# Is it worth getting studded snow tires?



## snowwy66 (Nov 5, 2017)

Don't worry about the rims. Tires are only good for 5 years anyways. Studs are always nice insurance. 

However, If you don't want to screw around with mounts and dismounts. Just find some cheap rims that'll work. So all you gotta is swap rims. 

Others might have a different opinion though when it comes to the TPMS


----------



## Camcruse (Oct 4, 2011)

Are studs even allowed?


----------



## Taxman (Aug 10, 2017)

Studs allowed October 16 - April 30 in NY. 

They don't really do much in snow, it's on ice that studs help. 

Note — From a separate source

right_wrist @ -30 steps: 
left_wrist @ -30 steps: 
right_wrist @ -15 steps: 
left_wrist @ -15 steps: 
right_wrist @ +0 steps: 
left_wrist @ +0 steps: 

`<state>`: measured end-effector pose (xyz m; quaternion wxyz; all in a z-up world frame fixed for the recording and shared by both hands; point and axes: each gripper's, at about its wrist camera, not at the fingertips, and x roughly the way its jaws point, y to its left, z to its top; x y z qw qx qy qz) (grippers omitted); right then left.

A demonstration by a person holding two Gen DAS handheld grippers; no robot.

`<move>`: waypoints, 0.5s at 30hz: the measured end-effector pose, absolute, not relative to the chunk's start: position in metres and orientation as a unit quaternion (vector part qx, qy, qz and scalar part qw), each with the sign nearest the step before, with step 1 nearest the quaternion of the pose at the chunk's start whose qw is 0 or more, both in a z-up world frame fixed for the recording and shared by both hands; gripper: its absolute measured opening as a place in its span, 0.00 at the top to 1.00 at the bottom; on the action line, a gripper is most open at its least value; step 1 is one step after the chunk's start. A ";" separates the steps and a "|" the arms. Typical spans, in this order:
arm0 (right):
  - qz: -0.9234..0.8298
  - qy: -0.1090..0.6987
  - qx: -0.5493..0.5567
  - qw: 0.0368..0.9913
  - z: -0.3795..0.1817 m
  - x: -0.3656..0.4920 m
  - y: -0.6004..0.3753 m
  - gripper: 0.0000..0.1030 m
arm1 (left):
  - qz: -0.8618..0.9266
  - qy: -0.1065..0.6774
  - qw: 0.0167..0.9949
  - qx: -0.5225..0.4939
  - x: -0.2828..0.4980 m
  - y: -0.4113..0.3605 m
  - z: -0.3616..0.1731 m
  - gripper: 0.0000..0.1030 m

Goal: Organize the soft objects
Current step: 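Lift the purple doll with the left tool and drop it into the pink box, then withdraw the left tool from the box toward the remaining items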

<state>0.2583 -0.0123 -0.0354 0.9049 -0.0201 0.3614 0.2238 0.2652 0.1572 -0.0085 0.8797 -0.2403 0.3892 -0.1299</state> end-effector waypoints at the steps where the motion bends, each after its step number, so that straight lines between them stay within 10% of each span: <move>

https://blog.tirerack.com/blog/chad...max-arctic-studded-vs-non-studded-winter-tire


----------



## Blasirl (Mar 31, 2015)

Definitely worth getting rims and snow tires. Buy the rims you really want on the car and put the snows on the stock rims for the most bang for the buck. I have Blizacks and love them. They make a world of difference driving in the snow.


----------



## MP81 (Jul 20, 2015)

Blasirl said:


> Definitely worth getting rims and snow tires. Buy the rims you really want on the car and put the snows on the stock rims for the most bang for the buck.


Agreed - no sense wrecking nice aftermarket wheels with snow/ice/salt. The stock wheels usually seem to hold up better to that, since they're usually clearcoated. Plus, it's wayyy easier to swap. No needing to rebalance every single time.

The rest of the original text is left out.